Output exactly the lines below, starting with the line that has "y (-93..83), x" and going on through the line that has "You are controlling", both included, and no other lines.
::: PROVIDED DATA
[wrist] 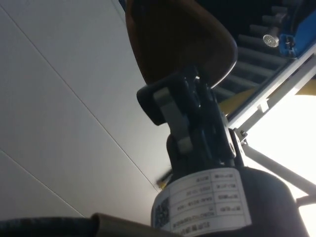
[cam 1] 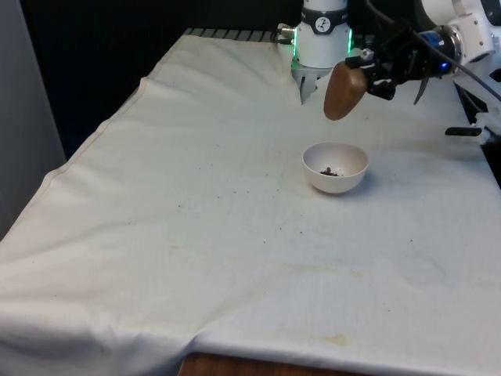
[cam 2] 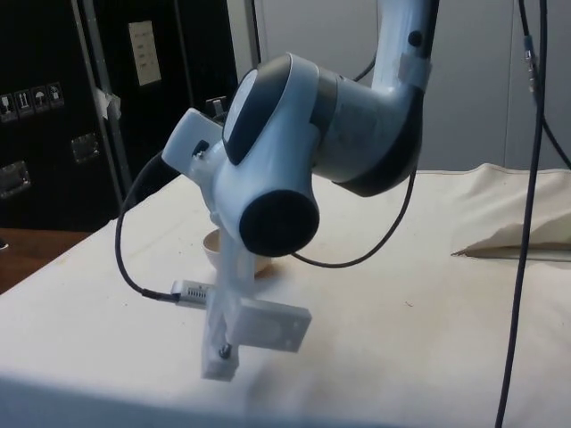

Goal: Pour the coffee beans from the cup into the bowl.

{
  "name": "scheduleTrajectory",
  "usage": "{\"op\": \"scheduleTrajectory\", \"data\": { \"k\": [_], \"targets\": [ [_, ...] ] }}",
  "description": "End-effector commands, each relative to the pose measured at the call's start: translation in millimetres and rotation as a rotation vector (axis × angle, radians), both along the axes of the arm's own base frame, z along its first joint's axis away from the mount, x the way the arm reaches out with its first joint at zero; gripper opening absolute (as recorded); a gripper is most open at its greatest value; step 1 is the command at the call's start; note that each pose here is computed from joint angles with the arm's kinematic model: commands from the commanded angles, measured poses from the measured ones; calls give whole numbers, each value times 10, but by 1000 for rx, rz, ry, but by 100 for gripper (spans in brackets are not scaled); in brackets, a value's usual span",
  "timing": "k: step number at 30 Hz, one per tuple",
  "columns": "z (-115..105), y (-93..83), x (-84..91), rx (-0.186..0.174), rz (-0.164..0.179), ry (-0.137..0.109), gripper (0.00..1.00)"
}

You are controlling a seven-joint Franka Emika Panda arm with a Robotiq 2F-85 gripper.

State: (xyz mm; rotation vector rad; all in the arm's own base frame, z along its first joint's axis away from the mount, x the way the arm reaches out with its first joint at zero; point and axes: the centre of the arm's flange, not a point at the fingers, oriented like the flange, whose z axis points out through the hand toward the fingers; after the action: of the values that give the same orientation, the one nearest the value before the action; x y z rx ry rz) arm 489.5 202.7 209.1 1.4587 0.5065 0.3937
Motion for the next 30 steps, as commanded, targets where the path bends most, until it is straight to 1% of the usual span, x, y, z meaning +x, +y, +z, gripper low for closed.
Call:
{"op": "scheduleTrajectory", "data": {
  "k": [1,5,6,7,8,15,16,17,24,25,26,30],
  "targets": [
    [30,-16,-6,17,2,7,4],
    [103,-30,7,26,0,-1,4],
    [141,-39,13,29,-2,-6,4],
    [122,-39,22,14,-7,-15,4],
    [158,-45,14,30,-4,-7,4],
    [327,-76,31,41,-10,-23,4],
    [302,-72,39,28,-14,-33,4],
    [347,-79,36,44,-11,-26,4],
    [462,-153,60,70,-23,-41,4],
    [446,-141,69,53,-27,-51,4],
    [471,-165,63,74,-25,-41,4],
    [537,-242,78,92,-37,-49,4]
  ]
}}
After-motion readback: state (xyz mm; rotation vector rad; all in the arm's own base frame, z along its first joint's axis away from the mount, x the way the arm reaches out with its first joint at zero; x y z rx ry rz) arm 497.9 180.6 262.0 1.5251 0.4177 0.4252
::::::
YOUR SOLUTION →
  "columns": "z (-115..105), y (-93..83), x (-84..91), rx (-0.186..0.174), rz (-0.164..0.179), ry (-0.137..0.109), gripper (0.00..1.00)"
}

You are controlling a seven-joint Franka Emika Panda arm with a Robotiq 2F-85 gripper.

No more output will be produced for this exercise.